__Exercise aim__. Determine how many of the lines below include "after", then respond with that number and no other text.

═════ Data shown ═════

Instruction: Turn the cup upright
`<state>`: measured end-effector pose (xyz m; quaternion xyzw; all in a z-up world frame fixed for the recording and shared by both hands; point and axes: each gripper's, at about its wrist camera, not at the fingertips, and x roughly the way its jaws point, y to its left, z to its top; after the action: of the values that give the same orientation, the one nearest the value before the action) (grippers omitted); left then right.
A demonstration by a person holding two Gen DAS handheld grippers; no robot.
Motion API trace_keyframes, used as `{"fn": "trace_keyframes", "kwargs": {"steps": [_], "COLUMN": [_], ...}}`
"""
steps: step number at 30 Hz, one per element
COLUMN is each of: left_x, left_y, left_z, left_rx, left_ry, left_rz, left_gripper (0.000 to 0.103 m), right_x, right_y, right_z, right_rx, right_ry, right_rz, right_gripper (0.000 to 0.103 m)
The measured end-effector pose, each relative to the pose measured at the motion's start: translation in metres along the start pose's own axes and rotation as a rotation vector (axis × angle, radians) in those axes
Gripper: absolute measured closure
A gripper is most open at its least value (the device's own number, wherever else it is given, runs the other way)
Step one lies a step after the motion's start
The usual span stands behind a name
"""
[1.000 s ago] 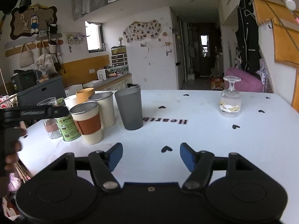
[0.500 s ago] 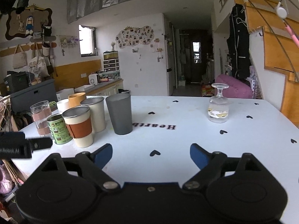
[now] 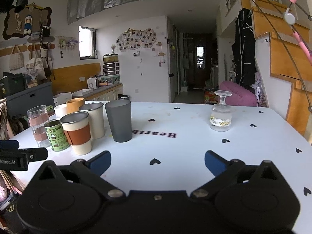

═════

__Task output__. 2